What is a mental illness?
There is a marked circularity about this (‘a psychiatrist is someone who diagnoses and treats psychiatric disorders’, ‘psychiatric disorders are those conditions which are diagnosed and treated by psychiatrists’). There has been endless controversy about the reliability of psychiatric diagnoses and even whether or not mental illnesses exist at all. It is worth spending a little time on why psychiatric diagnoses are so controversial both because it keeps cropping up and also because the same issues are fundamental to all medicine although rarely as striking.
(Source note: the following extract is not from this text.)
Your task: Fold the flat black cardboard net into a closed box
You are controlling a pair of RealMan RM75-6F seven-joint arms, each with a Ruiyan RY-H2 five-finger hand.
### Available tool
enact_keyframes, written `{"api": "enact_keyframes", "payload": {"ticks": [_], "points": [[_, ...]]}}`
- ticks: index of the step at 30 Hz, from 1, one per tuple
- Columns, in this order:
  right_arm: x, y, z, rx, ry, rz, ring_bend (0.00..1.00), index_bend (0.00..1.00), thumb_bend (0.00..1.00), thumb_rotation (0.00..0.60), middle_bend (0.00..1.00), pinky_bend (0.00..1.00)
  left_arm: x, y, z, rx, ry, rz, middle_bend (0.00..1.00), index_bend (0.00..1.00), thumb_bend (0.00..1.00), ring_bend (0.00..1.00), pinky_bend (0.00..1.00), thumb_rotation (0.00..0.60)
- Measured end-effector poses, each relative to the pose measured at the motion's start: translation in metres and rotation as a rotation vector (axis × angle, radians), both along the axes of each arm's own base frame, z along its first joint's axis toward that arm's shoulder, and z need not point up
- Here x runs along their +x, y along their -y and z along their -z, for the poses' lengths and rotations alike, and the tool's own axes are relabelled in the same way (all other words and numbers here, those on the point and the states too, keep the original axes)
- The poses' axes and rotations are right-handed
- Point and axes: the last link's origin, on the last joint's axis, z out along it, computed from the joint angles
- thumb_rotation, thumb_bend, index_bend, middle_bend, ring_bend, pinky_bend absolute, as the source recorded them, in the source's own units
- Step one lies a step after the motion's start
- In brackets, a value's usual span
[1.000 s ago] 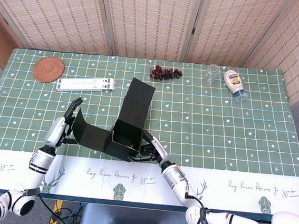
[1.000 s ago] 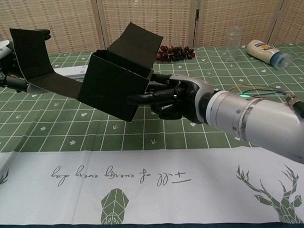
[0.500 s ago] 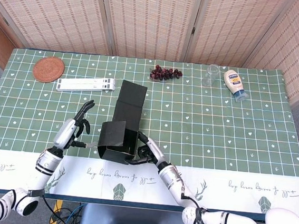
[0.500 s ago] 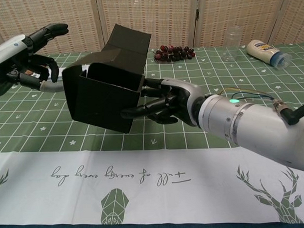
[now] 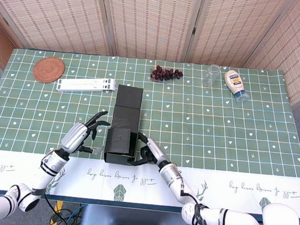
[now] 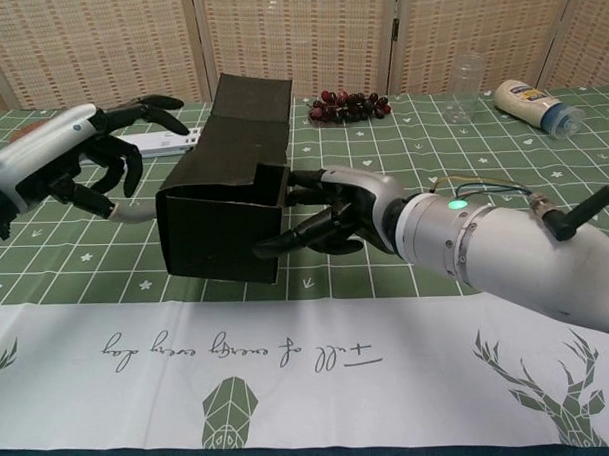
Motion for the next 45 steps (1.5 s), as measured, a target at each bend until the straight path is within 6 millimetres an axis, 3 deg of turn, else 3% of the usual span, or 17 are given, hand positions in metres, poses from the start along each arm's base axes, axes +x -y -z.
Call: {"api": "enact_keyframes", "payload": {"ticks": [14, 25, 45], "points": [[-0.012, 0.004, 0.013, -0.023, -0.106, -0.043, 0.81, 0.35, 0.51, 0.6, 0.43, 1.0, -0.004, -0.001, 0.031, 0.005, -0.119, 0.137, 0.19, 0.35, 0.13, 0.66, 0.84, 0.6], [-0.019, 0.002, 0.02, -0.036, -0.164, -0.087, 0.81, 0.35, 0.51, 0.6, 0.43, 1.0, -0.006, 0.002, 0.038, 0.03, -0.208, 0.249, 0.24, 0.38, 0.13, 0.67, 0.84, 0.6], [-0.023, -0.007, 0.021, -0.02, -0.189, -0.109, 0.81, 0.35, 0.51, 0.6, 0.43, 1.0, 0.004, 0.001, 0.048, 0.032, -0.383, 0.44, 0.37, 0.54, 0.13, 0.68, 0.84, 0.6]]}}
The subjectivity of diagnosis
The hallmark of the psychiatrist’s trade is the interview. We make our diagnoses (and still conduct much of our treatment) in face-to-face discussions with patients. We take a careful history (as do all doctors) but then, instead of, or sometimes in addition to, conducting a physical examination (feeling the abdomen, taking the pulse, listening through a stethoscope) we conduct what is called a ‘mental state exam’. In this we probe deeper into what is worrying the patient, their mood, way of thinking, etc. Some of this involves simply noting what the patient reports (that they are hearing strange sounds or that they panic every time they think of going out) but some involves us in constructing an understanding of what they are going through using ‘directed empathy’. Directed empathy means actively putting ourselves in their shoes, understanding what they are feeling and thinking, even if they have difficulty in expressing it. For instance we may come to the conclusion that a patient who recounts a series of vindictive acts carried out against them by strangers and friends alike is, in fact, excessively suspicious (paranoid) leading to misinterpretation of common events.
This ability to piece together how other people experience things and what they are feeling is an essential human capacity. Understanding how others see the world from their perspective (often called having ‘a theory of mind’) is so important that its absence, as in Autism or Asperger’s Syndrome, is a profound handicap. Psychiatrists train up this skill and, because of increasing familiarity with the range of disorders, can use it actively to understand the confused and confusing experiences that patients recount to them.
Diagnoses based on a patient’s mental state contain no concrete evidence for the diagnosis – there are no blood tests or x-ray pictures.
A written list of what is said or a detailed description of the behaviour (e.g. the diagnostic criteria for depression) are only part of the process. Psychiatric diagnoses rely on making a judgement about why someone is doing something, not just the observation of what they are doing. Hence the criticism that they are not scientific; they are not ‘objective’. Take the example of an elderly man who is profoundly depressed. He may not say that he is depressed but instead complain of tiredness, aches and pains, poor sleep and feelings of guilt. As he deteriorates he may lie unmoving all day or even not speak at all.
A psychiatrist will probably interpret his immobility as a feature of depression. In doing this (usually supported by the other clues) he hypothesizes that the immobility is a result of despair and hopelessness. There are lots of other possible causes of immobility (or ‘stupor’ in its most extreme form) and the psychiatrist distinguishes depressive stupor from those caused by hormonal or neurological problems by building up a picture of the patient’s mental state, i.e. why he is not moving or communicating.